Biologie de la religion

Biologie et génétique suffisent-elles à expliquer la religion ? Comment les sciences de la vie abordent-elles la religion aujourd’hui ? Peut-on la réduire à la seule sélection de comportements favorables à la survie des individus et des civilisations ? Les avis d’un prix Nobel (Jacques Dubochet) et d’un prêtre catholique et physicien (Thierry Magnin)


Ouverture

Jean-François Habermacher introduit le thème de la soirée, en se demandant si et comment l’apparition de la religion peut-elle être expliquée par les outils de la biologie ? La religion confère-t-elle un « avantage évolutif », en privilégiant la collaboration entre individus ? Ou faut-il également recourir aux sciences humaines pour expliquer son origine ?

Biologie et génétique suffisent-elles à expliquer la religion ?

Jacques Dubochet montre comment, après 4 milliards d’années d’évolution « sans but ni direction », la conscience oriente l’activité humaine vers une finalité. Apparaît ainsi « l’attrait de la transcendance », auquel correspond, sur le plan éthique, « la capacité d’amour » élargie au « nous » de l’humanité, qui s’oppose à l’égoïsme du « Je ».

Biologie de la Religion

Thierry Magnin répond en se démarquant de la conception de la transcendance développée par Jacques Dubochet. Il affirme que la transcendance que notre cerveau développe comme un avantage pour notre survie ne correspond pas à la transcendance telle que nous la révèle le Dieu de Jésus-Christ, à la fois transcendant et immanent. Il souligne par ailleurs que Darwin ne se prononce pas sur l’origine métaphysique du monde.

Discussion en Dubochet et Magnin

Selon Jacques Dubochet, la biologie moderne n’affirme pas un vivant « montant vers la complexité », c’est là un postulat de foi. Thierry Magnin lui répond que les biologistes parlent de complexité, et il ajoute que « le réel n’est pas atteignable par la science ». Par ailleurs, « le nous n’est pas forcément meilleur que le je, il peut devenir terrifiant » : on ne peut pas fonder un ordre moral sur la nature.

Discussion entre Besson et Dubochet

Jacques Besson quittance plusieurs affirmations humanistes de Jacques Dubochet, dont celle de la transcendance, et lui demande pourquoi il ne s’intéresse pas au mystère ? Jacques Dubochet lui répond qu’il n’aime pas les mystères définitifs, et préfère les inconnues qu’il faut chercher à mieux comprendre.

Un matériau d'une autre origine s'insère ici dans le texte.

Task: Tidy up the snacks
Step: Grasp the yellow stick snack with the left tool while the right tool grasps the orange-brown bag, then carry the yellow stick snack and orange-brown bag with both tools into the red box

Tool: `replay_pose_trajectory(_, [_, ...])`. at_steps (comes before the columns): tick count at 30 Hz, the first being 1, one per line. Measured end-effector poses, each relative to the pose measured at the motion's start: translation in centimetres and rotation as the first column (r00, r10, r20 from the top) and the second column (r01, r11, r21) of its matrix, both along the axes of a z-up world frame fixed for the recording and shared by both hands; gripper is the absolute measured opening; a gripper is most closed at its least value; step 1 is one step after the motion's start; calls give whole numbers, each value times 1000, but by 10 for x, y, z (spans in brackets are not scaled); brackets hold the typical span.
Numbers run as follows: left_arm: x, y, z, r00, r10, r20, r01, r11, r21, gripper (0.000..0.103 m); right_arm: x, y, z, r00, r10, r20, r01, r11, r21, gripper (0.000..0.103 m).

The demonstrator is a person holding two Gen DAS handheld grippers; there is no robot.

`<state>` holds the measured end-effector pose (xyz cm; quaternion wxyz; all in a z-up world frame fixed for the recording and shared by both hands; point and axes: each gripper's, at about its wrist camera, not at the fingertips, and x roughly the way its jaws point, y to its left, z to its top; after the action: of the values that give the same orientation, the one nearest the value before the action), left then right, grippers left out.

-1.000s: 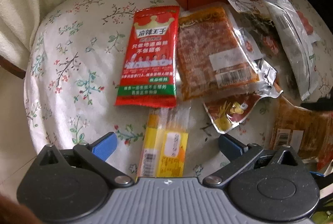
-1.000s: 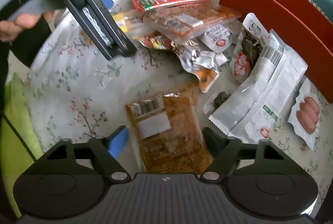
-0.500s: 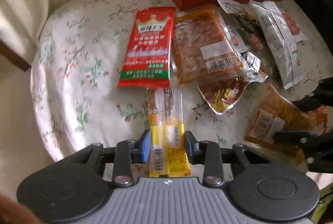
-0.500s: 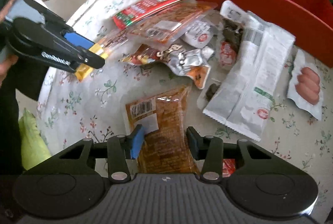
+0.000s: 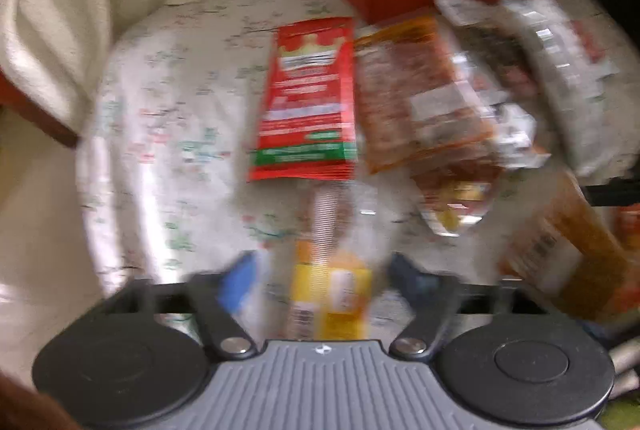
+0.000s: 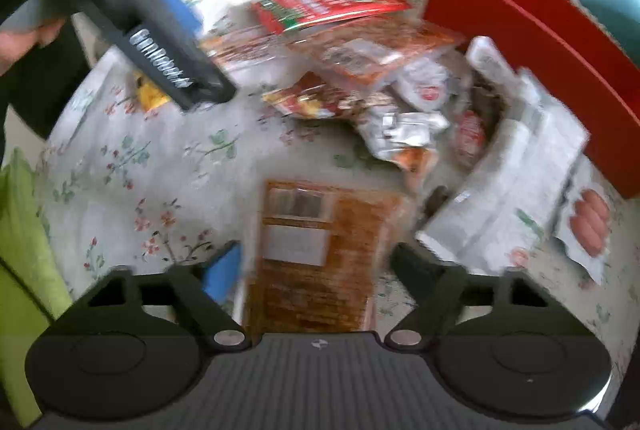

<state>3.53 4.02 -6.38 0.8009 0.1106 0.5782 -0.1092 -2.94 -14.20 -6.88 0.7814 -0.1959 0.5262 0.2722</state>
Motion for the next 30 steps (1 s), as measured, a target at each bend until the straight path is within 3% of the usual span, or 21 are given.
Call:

Discussion entre Bourquin et Magnin

Gilles Bourquin interroge Thierry Magnin sur sa conception de l’émergence : s’agit-il d’un saut ou d’une transition entre le biologique et la transcendance. Thierry Magnin lui répond que la science ne peut pas prendre en compte toutes les conditions de l’émergence, et ne peut que la décrire, car « le fond des choses » lui échappe. Le théologien et le scientifique font tous deux l’expérience du « manque » et du « réel voilé ».

Échange avec le public

Parmi les questions posées : Y a-t-il un « nous » dans l’économie ? Jacques Besson répond que la coordination est nécessaire dans tout système. Y a-t-il une évolution énergétique de l’univers ? Thierry Magnin parle d’une « union créatrice ». Le scientifique doit-il se préoccuper du mystère ? Jacques Dubochet répond que modestement, nous ne pouvons pas énoncer « la formule du tout ». Pour Thierry Magnin, nous faisons partie du mystère et nous ne pouvons donc jamais le comprendre complètent. L’explication biologique de la religion est-elle compatible avec la foi ? Thierry Magnin répond qu’il y a une différence radicale entre une religion élaborée par l’homme et une religion révélée. Peut-on parler d’une survenance ? Jacques Dubochet distingue l’émergence molle, comme l’apparition d’une avalanche, et l’émergence dure, comme l’apparition de la conscience à partir du cerveau. Jacques Besson dit que l’expérience de révélation réunit les révélations religieuses et même les illuminations scientifiques.